THIS paper points out that, with the solid-injection Diesel-engine, the reliable smooth-combustion performance of the old air-injection type has not been duplicated, especially so with the high-speed Diesel-engine.
To get the specific output as high as possible, and to obtain good fuel-economy, it is necessary to have the first part of the combustion approaching the constant-volume cycle, while the rest of the combustion is rather slow. In other words, the rate of burning is a maximum at the beginning and decreases toward the end of the combustion. The rate of burning in a gasoline engine is slow at the beginning and becomes a maximum at the end of the combustion, neglecting the slight after-burning.
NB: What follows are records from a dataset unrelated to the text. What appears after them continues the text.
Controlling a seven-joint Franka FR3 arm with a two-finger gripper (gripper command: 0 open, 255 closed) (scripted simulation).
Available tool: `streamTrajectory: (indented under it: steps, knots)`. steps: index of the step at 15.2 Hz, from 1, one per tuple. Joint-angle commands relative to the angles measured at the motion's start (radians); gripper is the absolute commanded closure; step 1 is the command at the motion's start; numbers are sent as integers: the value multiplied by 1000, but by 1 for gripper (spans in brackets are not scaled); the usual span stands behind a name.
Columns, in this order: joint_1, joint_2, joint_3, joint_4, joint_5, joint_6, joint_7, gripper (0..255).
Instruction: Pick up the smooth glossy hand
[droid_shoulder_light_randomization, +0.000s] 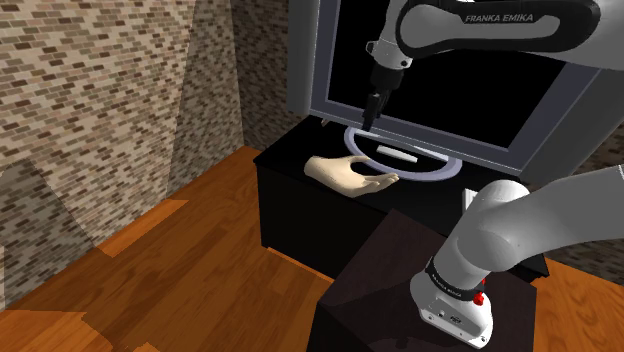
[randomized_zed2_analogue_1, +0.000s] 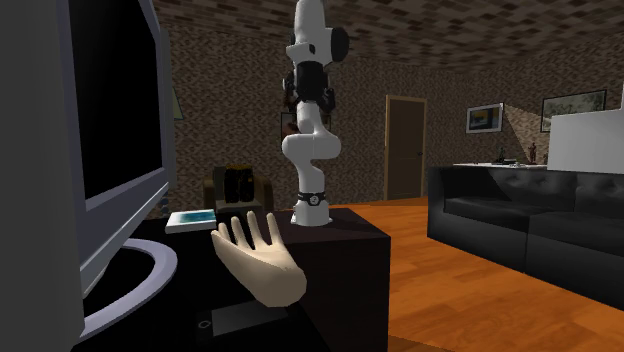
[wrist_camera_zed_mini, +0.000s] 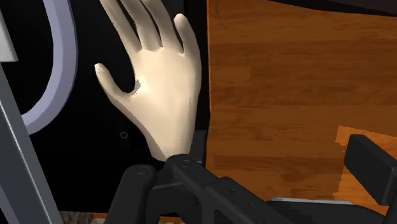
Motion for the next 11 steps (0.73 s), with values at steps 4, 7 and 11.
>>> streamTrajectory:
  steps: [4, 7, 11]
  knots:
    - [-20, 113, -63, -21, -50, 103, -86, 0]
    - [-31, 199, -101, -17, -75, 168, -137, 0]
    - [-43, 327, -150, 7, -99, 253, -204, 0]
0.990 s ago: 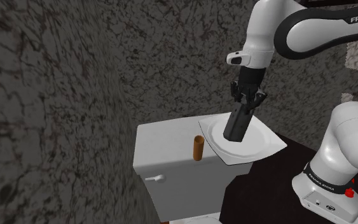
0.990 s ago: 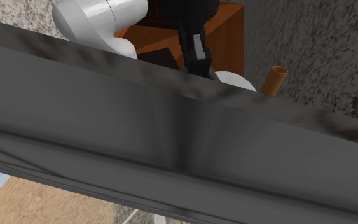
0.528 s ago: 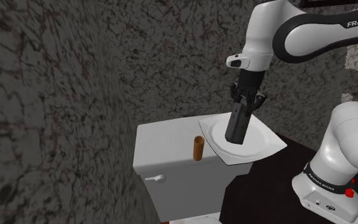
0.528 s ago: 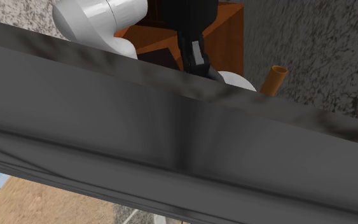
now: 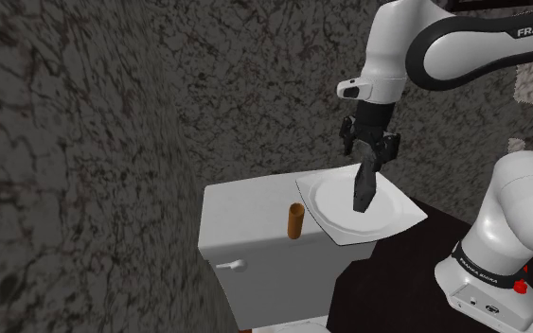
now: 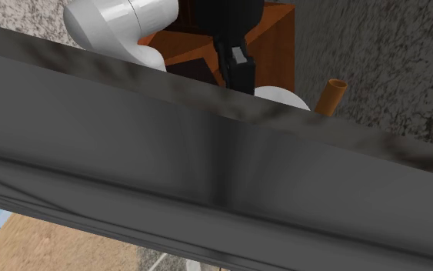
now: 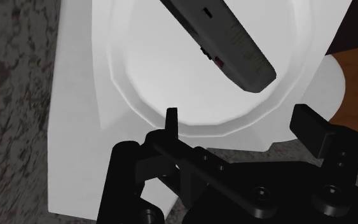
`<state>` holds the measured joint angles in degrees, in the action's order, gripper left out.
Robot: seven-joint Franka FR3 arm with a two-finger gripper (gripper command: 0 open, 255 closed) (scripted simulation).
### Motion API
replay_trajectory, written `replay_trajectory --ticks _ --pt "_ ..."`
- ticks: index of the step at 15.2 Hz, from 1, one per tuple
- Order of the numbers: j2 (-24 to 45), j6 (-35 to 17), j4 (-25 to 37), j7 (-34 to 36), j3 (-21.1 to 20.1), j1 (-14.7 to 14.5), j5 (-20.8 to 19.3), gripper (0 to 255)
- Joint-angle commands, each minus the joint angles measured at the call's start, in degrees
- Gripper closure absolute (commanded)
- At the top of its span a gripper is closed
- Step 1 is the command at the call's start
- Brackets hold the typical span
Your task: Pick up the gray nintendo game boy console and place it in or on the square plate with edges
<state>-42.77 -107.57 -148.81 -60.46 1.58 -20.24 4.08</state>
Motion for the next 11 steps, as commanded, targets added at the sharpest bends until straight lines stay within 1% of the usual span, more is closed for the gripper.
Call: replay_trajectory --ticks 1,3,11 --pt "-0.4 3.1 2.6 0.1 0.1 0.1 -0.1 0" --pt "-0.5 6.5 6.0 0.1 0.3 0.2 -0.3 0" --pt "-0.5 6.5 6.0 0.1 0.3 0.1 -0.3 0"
Comparison is made between the rate of burning of different types of high-speed Diesel-engines and the rate of burning of the gasoline engine. It is shown that, besides the hydraulic mixing of fuel and air, an increased turbulence is required toward the end of the combustion to obtain an efficient rate of burning.
A desirable indicator-card is shown, the increase of the rate of burning being comparatively small and the rate of pressure-rise very moderate for the high specific output.
The Lanova engine is explained, in which the burning takes place with increasing rate for 80 per cent of the fuel burned as compared with the gasoline combustion in which 90 per cent of the fuel burns with increasing rate.